● **Task to complete**: Transcribe only the lines of the listing below from the one holding "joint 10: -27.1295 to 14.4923" through the one holding "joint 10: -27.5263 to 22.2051", inclusive, without any change.

● **Records for the exercise**:
◇ ◇ ◇ ◇

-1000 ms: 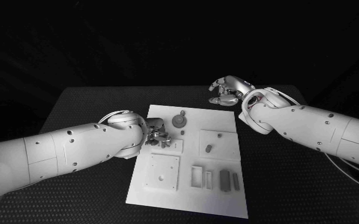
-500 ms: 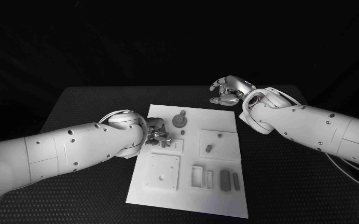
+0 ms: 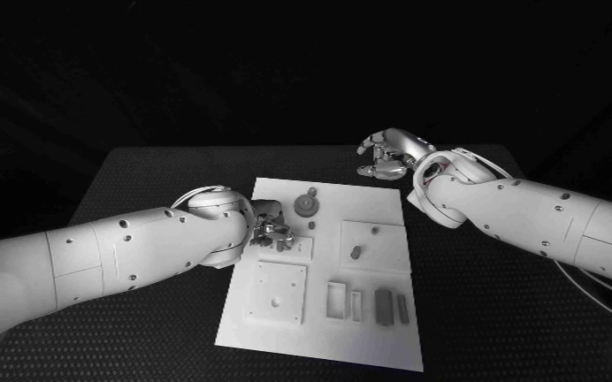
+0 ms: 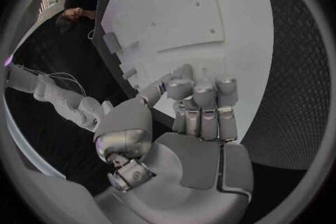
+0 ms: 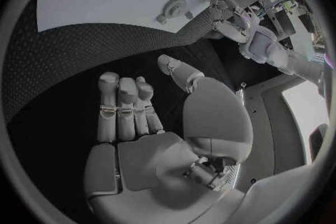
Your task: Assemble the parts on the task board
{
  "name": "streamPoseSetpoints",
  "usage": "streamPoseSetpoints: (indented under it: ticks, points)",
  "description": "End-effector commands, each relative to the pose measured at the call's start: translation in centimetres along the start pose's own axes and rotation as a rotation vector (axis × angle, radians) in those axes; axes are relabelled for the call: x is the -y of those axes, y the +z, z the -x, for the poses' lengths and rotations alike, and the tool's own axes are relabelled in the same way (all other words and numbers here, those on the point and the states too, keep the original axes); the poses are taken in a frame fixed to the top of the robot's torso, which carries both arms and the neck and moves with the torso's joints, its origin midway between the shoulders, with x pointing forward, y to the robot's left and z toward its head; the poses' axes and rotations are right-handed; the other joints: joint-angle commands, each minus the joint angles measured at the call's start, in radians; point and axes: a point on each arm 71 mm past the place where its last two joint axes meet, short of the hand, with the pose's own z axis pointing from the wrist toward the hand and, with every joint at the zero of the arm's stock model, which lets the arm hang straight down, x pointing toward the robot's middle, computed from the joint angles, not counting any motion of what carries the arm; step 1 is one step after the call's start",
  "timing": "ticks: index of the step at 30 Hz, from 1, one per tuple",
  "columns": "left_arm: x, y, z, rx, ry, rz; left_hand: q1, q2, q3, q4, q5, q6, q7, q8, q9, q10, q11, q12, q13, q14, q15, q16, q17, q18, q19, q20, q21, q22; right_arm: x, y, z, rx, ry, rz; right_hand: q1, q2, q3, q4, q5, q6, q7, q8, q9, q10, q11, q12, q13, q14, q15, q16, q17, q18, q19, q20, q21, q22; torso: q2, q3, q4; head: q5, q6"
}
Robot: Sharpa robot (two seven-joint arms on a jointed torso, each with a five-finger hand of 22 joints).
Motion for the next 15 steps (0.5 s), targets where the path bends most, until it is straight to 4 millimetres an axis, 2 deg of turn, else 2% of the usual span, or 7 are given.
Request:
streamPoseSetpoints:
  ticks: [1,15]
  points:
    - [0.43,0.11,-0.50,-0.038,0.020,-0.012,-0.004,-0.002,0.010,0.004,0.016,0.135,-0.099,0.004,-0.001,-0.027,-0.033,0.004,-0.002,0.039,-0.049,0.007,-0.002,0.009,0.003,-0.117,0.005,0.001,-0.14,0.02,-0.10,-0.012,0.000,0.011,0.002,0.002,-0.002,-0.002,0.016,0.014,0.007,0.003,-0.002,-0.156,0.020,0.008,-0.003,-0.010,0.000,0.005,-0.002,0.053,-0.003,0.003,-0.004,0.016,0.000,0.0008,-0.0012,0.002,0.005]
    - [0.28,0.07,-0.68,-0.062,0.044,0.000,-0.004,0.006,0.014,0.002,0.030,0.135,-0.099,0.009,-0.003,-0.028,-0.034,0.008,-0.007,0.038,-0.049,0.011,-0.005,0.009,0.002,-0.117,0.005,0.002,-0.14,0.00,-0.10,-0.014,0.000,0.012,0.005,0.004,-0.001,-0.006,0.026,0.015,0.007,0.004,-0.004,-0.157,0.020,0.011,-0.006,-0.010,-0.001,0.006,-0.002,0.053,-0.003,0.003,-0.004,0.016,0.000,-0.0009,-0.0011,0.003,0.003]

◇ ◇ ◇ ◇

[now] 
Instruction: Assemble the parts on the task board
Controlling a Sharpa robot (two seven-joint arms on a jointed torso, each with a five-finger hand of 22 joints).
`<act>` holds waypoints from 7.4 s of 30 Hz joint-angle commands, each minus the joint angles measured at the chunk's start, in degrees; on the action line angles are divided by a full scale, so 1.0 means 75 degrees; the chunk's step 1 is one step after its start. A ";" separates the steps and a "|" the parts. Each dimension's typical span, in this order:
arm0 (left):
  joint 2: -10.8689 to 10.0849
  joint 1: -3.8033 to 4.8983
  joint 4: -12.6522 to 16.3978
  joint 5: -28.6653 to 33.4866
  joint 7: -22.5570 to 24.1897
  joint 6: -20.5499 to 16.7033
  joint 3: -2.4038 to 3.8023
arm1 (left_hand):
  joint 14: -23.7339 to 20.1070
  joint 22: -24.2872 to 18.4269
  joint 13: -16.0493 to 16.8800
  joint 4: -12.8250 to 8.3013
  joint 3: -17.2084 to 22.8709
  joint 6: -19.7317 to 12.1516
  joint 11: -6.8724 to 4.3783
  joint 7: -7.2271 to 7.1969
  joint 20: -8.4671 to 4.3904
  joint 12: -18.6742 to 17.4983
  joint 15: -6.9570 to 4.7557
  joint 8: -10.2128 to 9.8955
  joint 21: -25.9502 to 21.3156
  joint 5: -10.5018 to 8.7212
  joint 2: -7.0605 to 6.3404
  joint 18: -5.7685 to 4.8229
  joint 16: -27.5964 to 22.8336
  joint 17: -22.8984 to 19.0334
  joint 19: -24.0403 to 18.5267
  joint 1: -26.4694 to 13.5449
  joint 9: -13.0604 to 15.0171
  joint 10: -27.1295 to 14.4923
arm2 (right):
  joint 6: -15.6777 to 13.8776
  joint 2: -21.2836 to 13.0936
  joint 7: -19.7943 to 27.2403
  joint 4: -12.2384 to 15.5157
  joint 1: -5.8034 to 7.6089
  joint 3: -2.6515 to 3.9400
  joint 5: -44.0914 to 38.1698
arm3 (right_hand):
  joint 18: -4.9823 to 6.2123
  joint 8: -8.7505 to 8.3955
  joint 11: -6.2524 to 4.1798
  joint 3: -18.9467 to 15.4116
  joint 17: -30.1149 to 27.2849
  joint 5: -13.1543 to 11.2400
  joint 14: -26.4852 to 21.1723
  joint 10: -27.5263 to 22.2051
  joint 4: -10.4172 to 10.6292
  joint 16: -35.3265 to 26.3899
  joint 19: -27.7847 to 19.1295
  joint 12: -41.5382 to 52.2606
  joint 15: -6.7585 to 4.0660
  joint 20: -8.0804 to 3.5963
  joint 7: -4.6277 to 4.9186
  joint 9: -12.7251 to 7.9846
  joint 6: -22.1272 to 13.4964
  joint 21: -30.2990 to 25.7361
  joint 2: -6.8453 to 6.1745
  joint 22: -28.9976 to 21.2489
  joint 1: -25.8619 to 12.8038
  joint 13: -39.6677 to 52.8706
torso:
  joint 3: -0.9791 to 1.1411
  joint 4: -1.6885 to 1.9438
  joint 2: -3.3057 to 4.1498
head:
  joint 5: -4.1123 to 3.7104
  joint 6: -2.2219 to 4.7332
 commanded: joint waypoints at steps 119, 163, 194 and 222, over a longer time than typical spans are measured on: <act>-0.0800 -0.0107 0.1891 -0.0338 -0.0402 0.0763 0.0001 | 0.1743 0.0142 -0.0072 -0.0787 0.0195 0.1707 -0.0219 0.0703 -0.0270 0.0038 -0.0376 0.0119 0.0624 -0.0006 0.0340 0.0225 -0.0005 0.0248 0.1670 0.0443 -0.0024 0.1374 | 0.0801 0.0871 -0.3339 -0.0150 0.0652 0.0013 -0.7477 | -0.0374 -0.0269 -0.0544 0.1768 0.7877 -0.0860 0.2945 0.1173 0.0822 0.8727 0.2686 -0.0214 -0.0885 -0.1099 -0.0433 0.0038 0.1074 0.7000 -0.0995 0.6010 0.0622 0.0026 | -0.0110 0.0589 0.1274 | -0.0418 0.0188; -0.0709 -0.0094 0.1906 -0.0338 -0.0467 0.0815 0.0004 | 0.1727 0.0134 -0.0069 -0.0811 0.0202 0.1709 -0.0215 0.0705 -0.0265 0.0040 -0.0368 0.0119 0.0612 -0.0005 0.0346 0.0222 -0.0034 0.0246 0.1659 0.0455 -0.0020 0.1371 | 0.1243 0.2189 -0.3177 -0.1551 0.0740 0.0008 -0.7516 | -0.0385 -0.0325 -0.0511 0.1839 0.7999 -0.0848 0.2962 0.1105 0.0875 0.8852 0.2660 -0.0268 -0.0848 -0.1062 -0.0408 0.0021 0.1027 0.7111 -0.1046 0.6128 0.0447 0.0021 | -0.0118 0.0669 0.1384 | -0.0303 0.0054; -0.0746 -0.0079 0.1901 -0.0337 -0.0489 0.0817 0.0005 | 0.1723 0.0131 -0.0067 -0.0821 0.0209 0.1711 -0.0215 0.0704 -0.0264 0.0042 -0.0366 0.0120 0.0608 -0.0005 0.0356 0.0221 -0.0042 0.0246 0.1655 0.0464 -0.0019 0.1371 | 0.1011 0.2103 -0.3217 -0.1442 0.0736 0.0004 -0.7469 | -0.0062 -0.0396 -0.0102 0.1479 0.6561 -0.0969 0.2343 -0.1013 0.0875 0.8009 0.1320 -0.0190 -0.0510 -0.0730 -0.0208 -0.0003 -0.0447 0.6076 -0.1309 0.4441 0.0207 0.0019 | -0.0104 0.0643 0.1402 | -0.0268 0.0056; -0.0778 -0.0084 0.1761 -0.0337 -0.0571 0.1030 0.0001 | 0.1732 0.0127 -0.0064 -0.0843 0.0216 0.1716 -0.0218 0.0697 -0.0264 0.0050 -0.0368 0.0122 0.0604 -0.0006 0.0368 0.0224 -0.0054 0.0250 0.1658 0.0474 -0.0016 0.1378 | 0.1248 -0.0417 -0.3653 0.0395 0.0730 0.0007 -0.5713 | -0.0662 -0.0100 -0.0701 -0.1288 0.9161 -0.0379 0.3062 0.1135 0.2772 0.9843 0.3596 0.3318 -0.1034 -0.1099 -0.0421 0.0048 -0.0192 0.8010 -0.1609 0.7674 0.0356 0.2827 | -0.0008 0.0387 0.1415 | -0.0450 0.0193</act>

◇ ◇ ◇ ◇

● **Your solution**:
  joint 10: -27.1295 to 14.4923
arm2 (right):
  joint 6: -15.6777 to 13.8776
  joint 2: -21.2836 to 13.0936
  joint 7: -19.7943 to 27.2403
  joint 4: -12.2384 to 15.5157
  joint 1: -5.8034 to 7.6089
  joint 3: -2.6515 to 3.9400
  joint 5: -44.0914 to 38.1698
arm3 (right_hand):
  joint 18: -4.9823 to 6.2123
  joint 8: -8.7505 to 8.3955
  joint 11: -6.2524 to 4.1798
  joint 3: -18.9467 to 15.4116
  joint 17: -30.1149 to 27.2849
  joint 5: -13.1543 to 11.2400
  joint 14: -26.4852 to 21.1723
  joint 10: -27.5263 to 22.2051

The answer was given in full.